Items listed in a dataset
+++++

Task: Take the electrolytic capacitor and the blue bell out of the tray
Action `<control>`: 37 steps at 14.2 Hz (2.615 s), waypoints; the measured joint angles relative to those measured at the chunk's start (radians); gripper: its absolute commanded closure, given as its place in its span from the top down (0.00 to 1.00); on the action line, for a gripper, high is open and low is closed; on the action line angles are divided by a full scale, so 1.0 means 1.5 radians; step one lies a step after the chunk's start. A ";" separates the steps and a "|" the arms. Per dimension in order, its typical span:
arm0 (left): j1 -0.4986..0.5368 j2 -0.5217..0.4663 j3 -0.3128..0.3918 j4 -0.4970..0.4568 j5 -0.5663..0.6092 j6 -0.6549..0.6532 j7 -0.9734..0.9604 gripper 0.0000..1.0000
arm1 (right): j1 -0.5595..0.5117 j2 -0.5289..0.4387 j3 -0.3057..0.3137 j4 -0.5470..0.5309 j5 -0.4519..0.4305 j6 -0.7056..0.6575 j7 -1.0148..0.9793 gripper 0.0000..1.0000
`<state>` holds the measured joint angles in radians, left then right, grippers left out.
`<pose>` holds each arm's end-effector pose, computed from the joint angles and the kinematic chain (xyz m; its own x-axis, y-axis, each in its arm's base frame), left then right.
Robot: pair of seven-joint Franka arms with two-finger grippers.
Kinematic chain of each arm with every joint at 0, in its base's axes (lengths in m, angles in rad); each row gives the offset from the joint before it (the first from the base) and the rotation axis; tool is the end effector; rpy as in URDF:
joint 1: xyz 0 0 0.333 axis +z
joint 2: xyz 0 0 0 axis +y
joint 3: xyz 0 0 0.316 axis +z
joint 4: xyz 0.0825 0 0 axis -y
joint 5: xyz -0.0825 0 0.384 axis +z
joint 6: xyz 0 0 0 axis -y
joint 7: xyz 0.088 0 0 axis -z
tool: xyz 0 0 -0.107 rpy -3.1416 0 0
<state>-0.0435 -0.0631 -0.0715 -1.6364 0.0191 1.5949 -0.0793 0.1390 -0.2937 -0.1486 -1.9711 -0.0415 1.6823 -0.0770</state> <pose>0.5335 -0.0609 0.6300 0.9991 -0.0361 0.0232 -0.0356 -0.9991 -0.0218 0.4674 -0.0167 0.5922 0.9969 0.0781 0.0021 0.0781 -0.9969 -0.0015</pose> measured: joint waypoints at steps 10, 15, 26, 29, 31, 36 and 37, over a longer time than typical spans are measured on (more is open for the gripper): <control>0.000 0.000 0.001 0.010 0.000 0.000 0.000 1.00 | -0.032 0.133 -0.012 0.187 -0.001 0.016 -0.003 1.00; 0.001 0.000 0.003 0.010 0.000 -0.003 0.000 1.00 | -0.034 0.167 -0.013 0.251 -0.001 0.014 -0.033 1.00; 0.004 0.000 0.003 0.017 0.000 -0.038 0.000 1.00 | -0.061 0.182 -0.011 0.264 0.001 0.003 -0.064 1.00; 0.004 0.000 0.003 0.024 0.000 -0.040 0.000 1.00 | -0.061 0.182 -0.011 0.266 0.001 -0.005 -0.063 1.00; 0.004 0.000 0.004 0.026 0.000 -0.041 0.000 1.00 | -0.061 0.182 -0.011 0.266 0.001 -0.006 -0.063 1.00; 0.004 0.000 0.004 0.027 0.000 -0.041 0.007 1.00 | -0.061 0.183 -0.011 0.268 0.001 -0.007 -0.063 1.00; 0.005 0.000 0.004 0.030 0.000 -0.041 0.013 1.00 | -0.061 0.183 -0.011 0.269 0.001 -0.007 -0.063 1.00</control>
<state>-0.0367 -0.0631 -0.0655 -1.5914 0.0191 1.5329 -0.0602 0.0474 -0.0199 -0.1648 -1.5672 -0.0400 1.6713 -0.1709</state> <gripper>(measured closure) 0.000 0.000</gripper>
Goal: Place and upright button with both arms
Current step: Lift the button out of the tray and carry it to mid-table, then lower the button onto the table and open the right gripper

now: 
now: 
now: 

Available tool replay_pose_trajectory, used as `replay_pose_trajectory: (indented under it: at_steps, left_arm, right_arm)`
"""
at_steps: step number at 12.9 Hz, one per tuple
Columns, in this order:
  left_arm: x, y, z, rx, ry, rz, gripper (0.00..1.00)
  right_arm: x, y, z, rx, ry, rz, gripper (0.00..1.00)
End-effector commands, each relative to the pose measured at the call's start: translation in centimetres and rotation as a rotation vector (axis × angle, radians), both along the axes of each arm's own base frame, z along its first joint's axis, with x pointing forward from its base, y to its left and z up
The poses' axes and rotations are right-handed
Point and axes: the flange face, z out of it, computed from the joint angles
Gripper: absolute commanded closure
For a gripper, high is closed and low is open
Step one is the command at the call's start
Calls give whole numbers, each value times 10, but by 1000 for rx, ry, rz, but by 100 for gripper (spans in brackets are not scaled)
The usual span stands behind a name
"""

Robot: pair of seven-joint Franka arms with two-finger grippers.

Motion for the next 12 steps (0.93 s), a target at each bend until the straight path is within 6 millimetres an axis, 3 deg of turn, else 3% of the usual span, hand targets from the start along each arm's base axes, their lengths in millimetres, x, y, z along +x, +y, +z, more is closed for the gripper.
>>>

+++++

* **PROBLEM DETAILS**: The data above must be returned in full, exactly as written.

* **WRITTEN ANSWER**:
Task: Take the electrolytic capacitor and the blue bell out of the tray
Action `<control>`: 37 steps at 14.2 Hz (2.615 s), waypoints; the measured joint angles relative to those measured at the chunk's start (radians); gripper: its absolute commanded closure, given as its place in its span from the top down (0.00 to 1.00); on the action line, for a gripper, high is open and low is closed; on the action line angles are divided by a full scale, so 1.0 means 1.5 radians; step one lies a step after the chunk's start. A ";" separates the steps and a "|" the arms. Per dimension in order, its typical span:
arm0 (left): j1 -0.4986..0.5368 j2 -0.5217..0.4663 j3 -0.3128..0.3918 j4 -0.4970..0.4568 j5 -0.5663..0.6092 j6 -0.6549..0.6532 j7 -0.9734..0.9604 gripper 0.0000..1.0000
arm1 (right): j1 -0.5595..0.5117 j2 -0.5289..0.4387 j3 -0.3057..0.3137 j4 -0.5470..0.5309 j5 -0.4519..0.4305 j6 -0.7056..0.6575 j7 -1.0148..0.9793 gripper 0.0000..1.0000
`<state>` holds the measured joint angles in radians, left then right, grippers left out.
`<pose>` holds each arm's end-effector pose, computed from the joint angles and the kinematic chain (xyz m; its own x-axis, y-axis, each in its arm's base frame), left then right.
Robot: pair of seven-joint Franka arms with two-finger grippers.
Kinematic chain of each arm with every joint at 0, in its base's axes (lengths in m, angles in rad); each row gives the offset from the joint before it (the first from the base) and the rotation axis; tool is the end effector; rpy as in URDF:
joint 1: xyz 0 0 0.333 axis +z
joint 2: xyz 0 0 0 axis +y
joint 3: xyz 0 0 0.316 axis +z
joint 4: xyz 0.0825 0 0 axis -y
joint 5: xyz -0.0825 0 0.384 axis +z
joint 6: xyz 0 0 0 axis -y
joint 7: xyz 0.088 0 0 axis -z
tool: xyz 0 0 -0.107 rpy -3.1416 0 0
<state>-0.0435 -0.0631 -0.0715 -1.6364 0.0191 1.5949 -0.0793 0.1390 -0.2937 -0.1486 -1.9711 -0.0415 1.6823 -0.0770</state> <pose>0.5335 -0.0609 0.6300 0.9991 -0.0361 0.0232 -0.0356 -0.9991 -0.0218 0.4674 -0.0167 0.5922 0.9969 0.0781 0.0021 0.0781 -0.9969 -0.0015</pose> measured: joint waypoints at steps 10, 15, 26, 29, 31, 36 and 37, over a longer time than typical spans are measured on (more is open for the gripper): <control>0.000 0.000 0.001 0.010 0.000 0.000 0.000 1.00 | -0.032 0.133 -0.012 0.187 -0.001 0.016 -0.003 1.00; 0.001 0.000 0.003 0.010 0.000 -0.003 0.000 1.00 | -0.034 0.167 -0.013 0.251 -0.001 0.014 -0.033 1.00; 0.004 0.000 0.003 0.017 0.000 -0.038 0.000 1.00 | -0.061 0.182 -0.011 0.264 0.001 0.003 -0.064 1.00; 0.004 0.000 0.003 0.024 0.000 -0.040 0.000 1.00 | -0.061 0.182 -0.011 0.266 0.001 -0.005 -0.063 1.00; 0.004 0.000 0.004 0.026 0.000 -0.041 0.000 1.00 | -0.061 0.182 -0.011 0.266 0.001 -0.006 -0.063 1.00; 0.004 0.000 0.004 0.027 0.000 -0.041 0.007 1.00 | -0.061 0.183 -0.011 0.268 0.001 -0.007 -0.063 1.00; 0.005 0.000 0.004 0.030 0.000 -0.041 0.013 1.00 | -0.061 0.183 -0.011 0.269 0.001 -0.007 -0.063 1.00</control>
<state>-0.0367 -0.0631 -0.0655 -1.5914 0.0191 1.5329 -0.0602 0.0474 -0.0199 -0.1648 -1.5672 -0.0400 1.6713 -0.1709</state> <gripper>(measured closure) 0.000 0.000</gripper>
Goal: Place and upright button with both arms
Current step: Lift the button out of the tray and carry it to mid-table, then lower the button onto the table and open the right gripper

now: 
now: 
now: 

Available tool replay_pose_trajectory, used as `replay_pose_trajectory: (indented under it: at_steps, left_arm, right_arm)`
"""
at_steps: step number at 12.9 Hz, one per tuple
Columns, in this order:
  left_arm: x, y, z, rx, ry, rz, gripper (0.00..1.00)
  right_arm: x, y, z, rx, ry, rz, gripper (0.00..1.00)
End-effector commands, each relative to the pose measured at the call's start: translation in centimetres and rotation as a rotation vector (axis × angle, radians), both along the axes of each arm's own base frame, z along its first joint's axis, with x pointing forward from its base, y to its left and z up
The poses' axes and rotations are right-handed
Point and axes: the flange face, z out of it, computed from the joint angles
Gripper: absolute commanded closure
For a gripper, high is closed and low is open
Step one is the command at the call's start
Calls give whole numbers, each value times 10, but by 1000 for rx, ry, rz, but by 100 for gripper (spans in brackets are not scaled)
The usual span stands behind a name
"""

Robot: pair of seven-joint Franka arms with two-finger grippers.

Motion for the next 12 steps (0.93 s), a target at each bend until the straight path is within 6 millimetres an axis, 3 deg of turn, else 3% of the usual span, hand targets from the start along each arm's base axes, their lengths in millimetres, x, y, z along +x, +y, +z, more is closed for the gripper.
>>>

No further output is needed here.